Partools 1.1.4

Partools 1.1.4 is now on GitHub.

The main change this time is enhancement of the debugging facilities (which work not only for partools but also the cluster-based portion of R’s parallel package in general). As some of you know, I place huge importance on debugging, so much so that I wrote a book on it (The Art of Debugging with GDB, DDD, and Eclipse}, N. Matloff and P. Salzman, NSP, 2008).

But debugging parallel code is hard, especially in the parallel package. The problem is that your R code running on the cluster nodes does so without having a terminal window associated with it. I’ve had various tools for dealing with that in partools from the beginning, but in the latest version their effectiveness is greatly enhanced by adding mechanisms involving R’s dump.frames(). This was Hadley’s idea, for which I am quite grateful. I’ve had a lot of fun using the enhanced debugging tools myself.

This also inspired me to finally add a debugging vignette to the package, which I had long planned to do but hadn’t gotten around to.

I also thank Gábor Csárdi for cleaning up the DESCRIPTION file.

I have more enhancements to partools in the pipeline. One of them involves k-NN nonparametric regression, using Software Alchemy but in a different way than you might think. Actually, I’ve already done this before, in my freqparcoord package with Yingkang Xie, but I’ll do a little tweaking before adding it here. This too is something I’ve been planning to do for a while but hadn’t gotten around to.
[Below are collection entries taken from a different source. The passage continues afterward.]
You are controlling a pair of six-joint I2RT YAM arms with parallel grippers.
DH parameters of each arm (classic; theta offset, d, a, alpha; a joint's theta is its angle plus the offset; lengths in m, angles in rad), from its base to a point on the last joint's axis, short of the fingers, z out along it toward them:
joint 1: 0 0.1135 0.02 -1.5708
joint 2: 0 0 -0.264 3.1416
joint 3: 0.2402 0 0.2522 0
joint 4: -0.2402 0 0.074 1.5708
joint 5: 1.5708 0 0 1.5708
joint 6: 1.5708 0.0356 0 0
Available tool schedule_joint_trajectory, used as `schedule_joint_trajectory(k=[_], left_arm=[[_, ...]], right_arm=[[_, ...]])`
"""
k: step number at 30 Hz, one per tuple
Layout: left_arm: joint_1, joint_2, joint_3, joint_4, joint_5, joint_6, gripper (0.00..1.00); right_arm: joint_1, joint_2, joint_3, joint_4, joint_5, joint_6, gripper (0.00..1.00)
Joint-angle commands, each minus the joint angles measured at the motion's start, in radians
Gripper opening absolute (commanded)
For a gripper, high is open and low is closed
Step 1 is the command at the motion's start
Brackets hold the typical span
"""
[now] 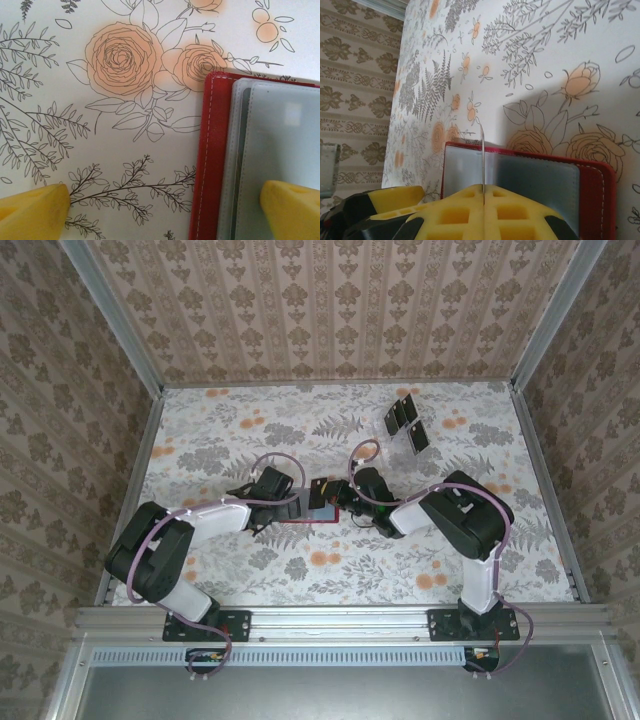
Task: Put the credit cards into the card holder
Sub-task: Insert the credit card into the card slot.
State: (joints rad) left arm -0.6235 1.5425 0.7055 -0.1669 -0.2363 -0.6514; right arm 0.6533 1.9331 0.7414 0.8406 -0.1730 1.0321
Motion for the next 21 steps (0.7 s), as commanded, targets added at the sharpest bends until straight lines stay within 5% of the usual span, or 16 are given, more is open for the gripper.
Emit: schedule_joint_trajectory(k=[1,21], left_arm=[[-0.004,0.014,-0.044,-0.072,-0.023,-0.005,1.0],[-0.004,0.011,-0.055,-0.063,-0.026,-0.01,1.0]], right_arm=[[0.012,0.025,0.016,0.048,-0.008,0.019,0.0],[0.032,0.044,-0.014,0.068,-0.012,0.046,0.0]])
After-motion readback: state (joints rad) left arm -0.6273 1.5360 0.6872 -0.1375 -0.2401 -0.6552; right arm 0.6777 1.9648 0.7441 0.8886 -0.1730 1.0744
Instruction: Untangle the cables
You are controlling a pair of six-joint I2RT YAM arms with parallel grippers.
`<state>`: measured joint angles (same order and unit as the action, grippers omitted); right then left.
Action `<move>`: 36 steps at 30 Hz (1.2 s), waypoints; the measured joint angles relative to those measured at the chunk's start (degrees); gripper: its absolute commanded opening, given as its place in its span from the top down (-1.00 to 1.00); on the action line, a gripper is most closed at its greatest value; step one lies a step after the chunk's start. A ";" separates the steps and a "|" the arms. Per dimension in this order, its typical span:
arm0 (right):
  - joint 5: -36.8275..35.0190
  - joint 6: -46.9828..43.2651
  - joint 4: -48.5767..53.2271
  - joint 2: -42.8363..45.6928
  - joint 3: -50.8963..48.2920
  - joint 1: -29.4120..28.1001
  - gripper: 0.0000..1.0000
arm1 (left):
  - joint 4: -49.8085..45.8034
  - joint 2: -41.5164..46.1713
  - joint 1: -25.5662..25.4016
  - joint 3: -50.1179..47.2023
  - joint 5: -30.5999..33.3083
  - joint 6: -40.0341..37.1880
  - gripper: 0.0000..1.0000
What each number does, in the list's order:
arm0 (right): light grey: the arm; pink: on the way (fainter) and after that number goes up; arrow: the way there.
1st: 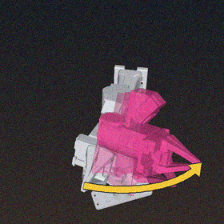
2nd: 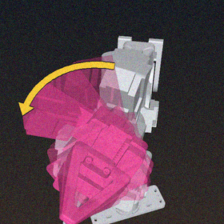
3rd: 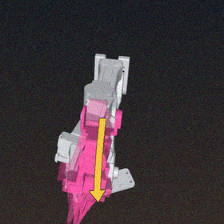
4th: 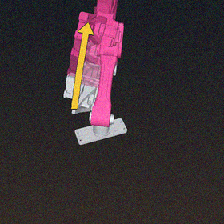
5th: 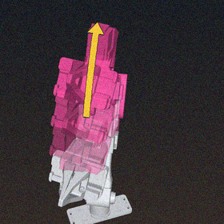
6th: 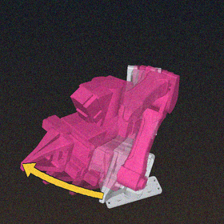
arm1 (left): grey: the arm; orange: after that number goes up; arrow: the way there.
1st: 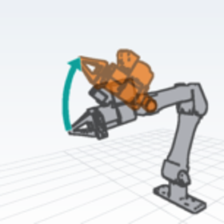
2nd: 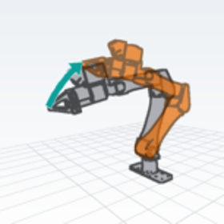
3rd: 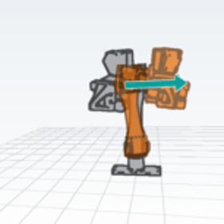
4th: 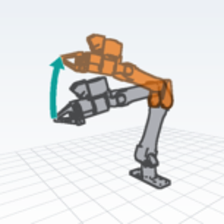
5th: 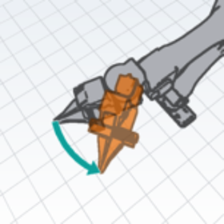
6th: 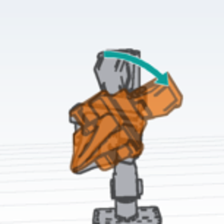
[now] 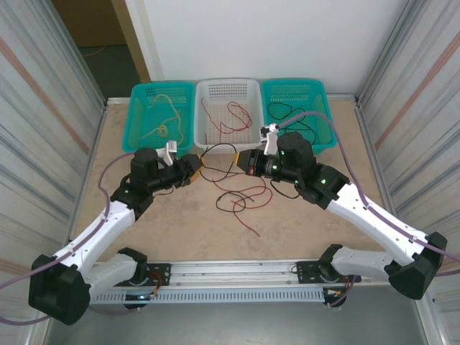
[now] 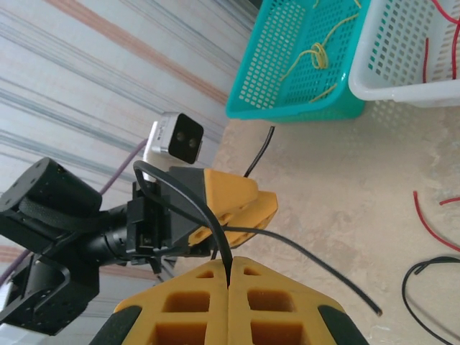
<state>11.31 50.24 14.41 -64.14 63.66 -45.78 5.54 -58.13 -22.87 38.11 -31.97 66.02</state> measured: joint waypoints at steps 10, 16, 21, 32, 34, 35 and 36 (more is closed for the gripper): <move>0.17 0.39 -0.63 -0.22 -0.68 0.00 0.81 | -0.98 -0.50 1.84 0.98 -0.63 -1.11 1.00; -6.95 -0.74 9.90 -3.41 2.14 -0.37 -0.15 | -18.29 -0.17 6.12 13.66 4.74 -14.03 1.00; -12.28 -2.54 18.51 -4.76 4.28 -0.79 -0.19 | -35.17 -0.22 -3.02 28.50 23.12 -30.80 1.00; -10.08 -5.44 16.72 -4.90 4.94 -5.03 -0.24 | -45.97 -4.04 -10.56 33.53 28.41 -44.70 1.00; -9.14 -6.45 14.97 -4.90 5.64 -6.56 -0.24 | -45.07 -4.35 -8.76 34.21 23.39 -43.54 1.00; -8.41 -7.21 14.08 -4.90 6.14 -7.32 -0.24 | -44.22 -4.50 -7.54 34.34 20.37 -42.53 1.00; -8.13 -7.72 13.64 -4.90 6.69 -7.98 -0.24 | -43.43 -4.72 -6.54 34.42 18.01 -41.57 1.00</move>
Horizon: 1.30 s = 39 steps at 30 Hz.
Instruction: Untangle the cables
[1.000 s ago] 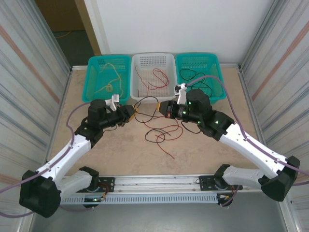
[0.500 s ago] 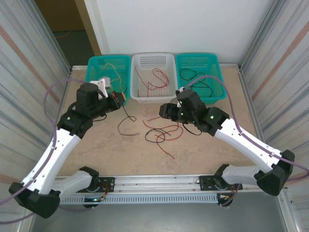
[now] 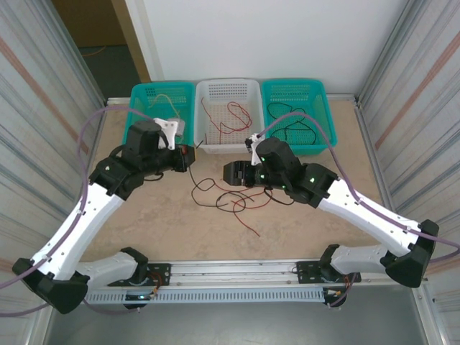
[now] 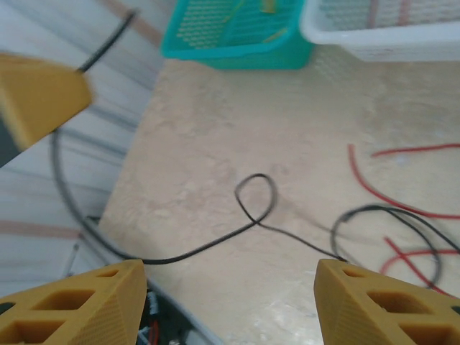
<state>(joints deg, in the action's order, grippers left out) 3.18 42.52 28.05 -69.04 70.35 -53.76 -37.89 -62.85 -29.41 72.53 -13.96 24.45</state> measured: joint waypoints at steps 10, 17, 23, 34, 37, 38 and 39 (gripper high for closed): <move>-1.14 -6.93 1.14 -6.67 10.40 -7.08 -0.19 | 4.83 -3.74 2.05 2.89 -14.93 7.19 1.00; -5.73 -10.01 5.27 -11.98 14.05 -9.29 0.23 | 5.51 -3.91 2.05 3.39 -18.03 9.05 1.00; -7.23 -11.56 6.36 -12.70 14.21 -9.40 0.87 | 5.60 -3.91 3.23 3.39 -18.69 9.73 1.00; -8.02 -11.02 4.52 -7.96 13.60 -6.95 1.00 | 8.61 -1.90 7.61 -1.57 -19.39 13.44 -0.29; -7.39 -9.49 2.51 -3.82 12.79 -2.86 1.00 | 11.72 0.59 7.98 -7.02 -19.39 15.37 -0.38; -7.26 -8.68 1.84 -2.47 12.61 -1.53 1.00 | 13.31 1.51 7.98 -9.18 -19.50 16.31 -0.39; -7.19 -8.17 1.11 -1.20 12.57 -0.37 1.00 | 15.10 2.43 7.98 -11.50 -19.61 17.29 -0.39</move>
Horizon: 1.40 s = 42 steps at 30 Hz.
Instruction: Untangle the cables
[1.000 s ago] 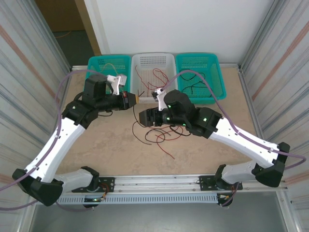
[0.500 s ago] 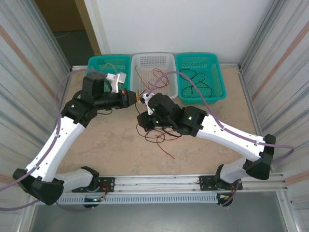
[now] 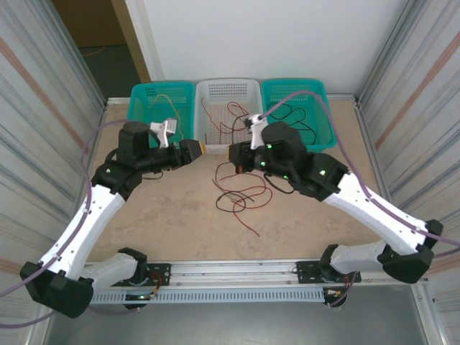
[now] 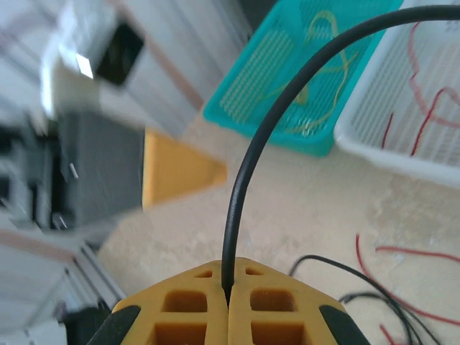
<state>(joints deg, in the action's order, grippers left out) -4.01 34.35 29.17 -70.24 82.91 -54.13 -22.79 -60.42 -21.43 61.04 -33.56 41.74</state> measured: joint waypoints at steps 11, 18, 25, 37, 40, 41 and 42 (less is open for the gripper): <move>5.33 6.05 -5.86 4.68 -2.05 8.81 1.00 | 8.81 1.62 -5.44 -9.44 0.20 5.09 -0.33; 7.13 7.69 -7.54 4.66 -2.16 9.11 1.00 | 13.38 -1.27 -7.58 -10.56 0.17 6.82 -0.20; 8.68 9.29 -8.94 4.61 -2.16 9.16 1.00 | 17.09 -5.44 -9.79 -10.93 0.20 7.87 -0.15; 10.71 11.61 -11.13 4.11 -2.16 9.16 1.00 | 20.35 -10.71 -10.60 -10.80 1.18 8.52 0.16; 11.30 11.76 -11.17 3.98 -2.16 9.16 1.00 | 20.74 -11.96 -11.32 -10.69 1.51 8.41 0.41; 11.39 11.76 -11.17 3.93 -2.16 9.16 1.00 | 20.65 -12.39 -11.61 -10.51 1.62 8.41 0.51; 11.39 11.76 -11.15 3.89 -2.16 9.18 1.00 | 20.55 -12.83 -11.85 -10.34 1.68 8.20 0.64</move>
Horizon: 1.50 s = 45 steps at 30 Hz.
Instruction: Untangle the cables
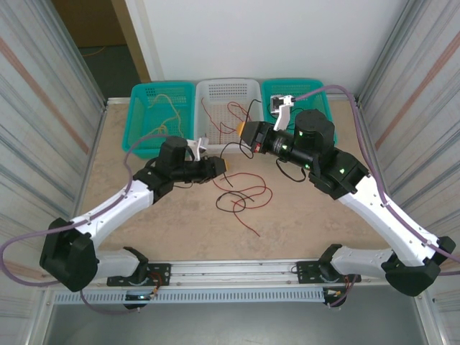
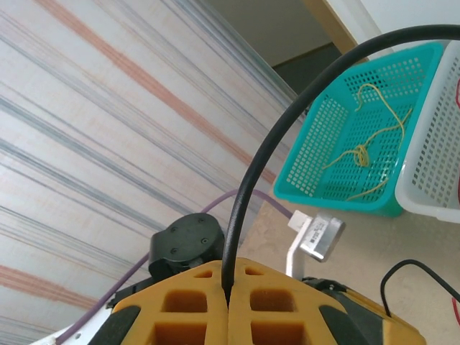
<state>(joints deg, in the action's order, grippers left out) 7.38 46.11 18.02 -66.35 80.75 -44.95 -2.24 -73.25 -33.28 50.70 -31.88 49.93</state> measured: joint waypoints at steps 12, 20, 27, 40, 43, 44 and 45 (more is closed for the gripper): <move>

What inspired me to give it a higher priority was a paper that I recently ran across by some researchers at Stanford and UCB, which establishes nice theoretical properties for a Software Alchemy-type approach for another kind  of nonparametric regression estimation, kernel ridge regression.

partools: a Sensible R Package for Large Data Sets

As I mentioned recently, the new, greatly extended version of my partools package is now on CRAN. (The current version on CRAN is 1.1.3, whereas at the time of my previous announcement it was only 1.1.1. Note that Unix is NOT required.)

It is my contention that for most R users who work with large data,  partools — or methods like it — is a better, simpler, far more convenient approach than Hadoop and Spark.  If you are an R user and, like most Hadoop/Spark users, don’t have a mega cluster (thousands of nodes), partools is a sensible alternative to Hadoop and Spark.

I’ll introduce partools usage in this post. I encourage comments (pro or con, here or in private). In particular, for those of you attending the JSM next week, I’d be happy to discuss the package in person, and hear your comments, feature requests and so on.

Why do I refer to partools as “sensible”? Consider:

  • Hadoop and Spark are quite difficult to install and configure, especially for non-computer systems experts. By contrast, partools just uses ordinary R; there is nothing to set up.
  • Spark, currently much favored  by many over Hadoop, involves new, complex and abstract programming paradigms, even under the R interface, SparkR. By contrast, again, partools just uses ordinary R.
  • Hadoop and Spark, especially the latter, have excellent fault tolerance features. If you have a cluster consisting of thousands of nodes, the possibility of disk failure must be considered. But otherwise, the fault tolerance of Hadoop and Spark are just slowing down your computation, often radically so.  (You could also do your own fault tolerance, ranging from simple backup to sophisticated systems such as Xtreemfs.)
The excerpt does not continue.